Analyse der Lyse und Schlaganfall im Schlaf

 

München (17. September 2014) – Schlaganfall-Patienten erhalten in Deutschland eine Therapie auf höchstem internationalem Niveau. Eine Lysetherapie in Stroke Units innerhalb von 90 Minuten führt zu den besten Ergebnissen – das zeigt eine aktuelle Auswertung aus deutschen Stroke Units, die vor Kurzem im British Medical Journal erschienen ist [1]. Je kürzer die Zeitspanne von den ersten Schlaganfallsymptomen bis zum Behandlungsbeginn (Lyse), desto günstiger sind die Behandlungsergebnisse für den Patienten.

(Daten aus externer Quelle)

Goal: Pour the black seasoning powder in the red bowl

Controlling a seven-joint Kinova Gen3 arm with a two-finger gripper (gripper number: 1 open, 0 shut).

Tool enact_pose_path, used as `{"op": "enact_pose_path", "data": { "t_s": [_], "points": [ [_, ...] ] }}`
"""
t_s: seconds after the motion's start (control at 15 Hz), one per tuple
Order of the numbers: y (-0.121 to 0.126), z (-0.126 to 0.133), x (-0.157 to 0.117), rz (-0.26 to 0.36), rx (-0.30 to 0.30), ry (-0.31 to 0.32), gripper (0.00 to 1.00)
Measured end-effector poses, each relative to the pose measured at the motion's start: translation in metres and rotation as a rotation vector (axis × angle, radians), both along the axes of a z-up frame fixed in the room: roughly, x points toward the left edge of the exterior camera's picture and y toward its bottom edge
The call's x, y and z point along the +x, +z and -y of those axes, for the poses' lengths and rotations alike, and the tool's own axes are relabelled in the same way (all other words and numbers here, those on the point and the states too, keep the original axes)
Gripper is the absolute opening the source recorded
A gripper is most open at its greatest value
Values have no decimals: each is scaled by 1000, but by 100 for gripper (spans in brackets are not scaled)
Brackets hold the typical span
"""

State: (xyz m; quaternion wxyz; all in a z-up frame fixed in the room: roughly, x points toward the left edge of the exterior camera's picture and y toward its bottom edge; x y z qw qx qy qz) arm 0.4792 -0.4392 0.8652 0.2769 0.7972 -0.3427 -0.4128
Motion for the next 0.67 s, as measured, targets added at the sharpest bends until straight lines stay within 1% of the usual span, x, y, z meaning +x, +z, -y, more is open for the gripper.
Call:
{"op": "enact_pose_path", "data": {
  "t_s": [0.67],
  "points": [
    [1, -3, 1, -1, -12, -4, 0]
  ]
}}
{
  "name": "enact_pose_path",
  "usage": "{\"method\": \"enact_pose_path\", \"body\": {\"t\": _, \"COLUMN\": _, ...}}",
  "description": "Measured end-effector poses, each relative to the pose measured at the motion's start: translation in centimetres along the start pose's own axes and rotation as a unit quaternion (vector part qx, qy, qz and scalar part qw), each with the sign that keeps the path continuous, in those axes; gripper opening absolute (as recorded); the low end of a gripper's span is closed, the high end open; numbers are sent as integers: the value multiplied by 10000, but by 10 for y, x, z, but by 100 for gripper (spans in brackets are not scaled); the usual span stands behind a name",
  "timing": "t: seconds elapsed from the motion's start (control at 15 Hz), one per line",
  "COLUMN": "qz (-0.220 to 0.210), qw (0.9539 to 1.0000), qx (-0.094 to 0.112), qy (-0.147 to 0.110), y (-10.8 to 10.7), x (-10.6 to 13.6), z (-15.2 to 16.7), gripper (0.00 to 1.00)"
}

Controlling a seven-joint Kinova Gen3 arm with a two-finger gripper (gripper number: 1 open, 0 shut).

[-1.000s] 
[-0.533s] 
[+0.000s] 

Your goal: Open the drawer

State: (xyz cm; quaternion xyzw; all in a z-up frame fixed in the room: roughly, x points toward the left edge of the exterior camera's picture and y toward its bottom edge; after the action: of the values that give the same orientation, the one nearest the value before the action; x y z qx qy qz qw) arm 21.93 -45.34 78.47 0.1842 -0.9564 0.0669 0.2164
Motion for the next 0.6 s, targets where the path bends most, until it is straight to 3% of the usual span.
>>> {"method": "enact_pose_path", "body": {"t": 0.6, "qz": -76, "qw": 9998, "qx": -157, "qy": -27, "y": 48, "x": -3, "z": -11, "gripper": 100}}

„Trotz aller Aufklärungsarbeit in den letzten Jahren und der Öffnung des Zeitfensters bis 4,5 Stunden laut ECASS-Studie gilt immer noch: Bei einem Schlaganfall zählt jede Minute“, so Prof. Dr. Werner Hacke, Direktor der Neurologischen Universitätsklinik Heidelberg heute auf dem Kongress der Deutschen Gesellschaft für Neurologie (DGN) in München. Prof. Dr. Christian Gerloff, Direktor der Klinik und Poliklinik für Neurologie am Universitätsklinikum Hamburg-Eppendorf, stellte neue Zwischenergebnisse der WAKE UP-Studie vor. Diese europäische Studie unter Hamburger Führung widmet sich Patienten, die im Schlaf einen Schlaganfall erleiden – immerhin jeder fünfte Patient ist davon betroffen. Die von Gerloff koordinierte Studie untersucht, inwieweit diese Patienten ebenfalls für eine Lyse infrage kommen [2]. Eine aktuelle Studie zeigt, dass die Architektur von WAKE UP sicher ist und nun der Weg frei ist für ein breites Patientenrecruiting.


Deutsche Stroke Units: Behandlungsstandard auf höchstem Niveau

In Stroke Units, speziellen neurologischen Stationen, werden Patienten mit Schlaganfall optimal versorgt und erhalten eine Thrombolyse. Dabei wird dem Patienten eine Infusion mit dem Enzym rt.PA zugeführt, das Blutgerinnsel in den Blutgefäßen des Gehirns auflöst. Infrage kommt eine Lyse aber nur für die Patienten, die sehr früh nach den ersten Schlaganfall-Symptomen eingeliefert werden. Zudem muss vor Therapiebeginn sichergestellt sein, dass der Schlaganfall nicht Folge einer Hirnblutung ist. Sonst könnte eine Lysetherapie fatale Folgen haben.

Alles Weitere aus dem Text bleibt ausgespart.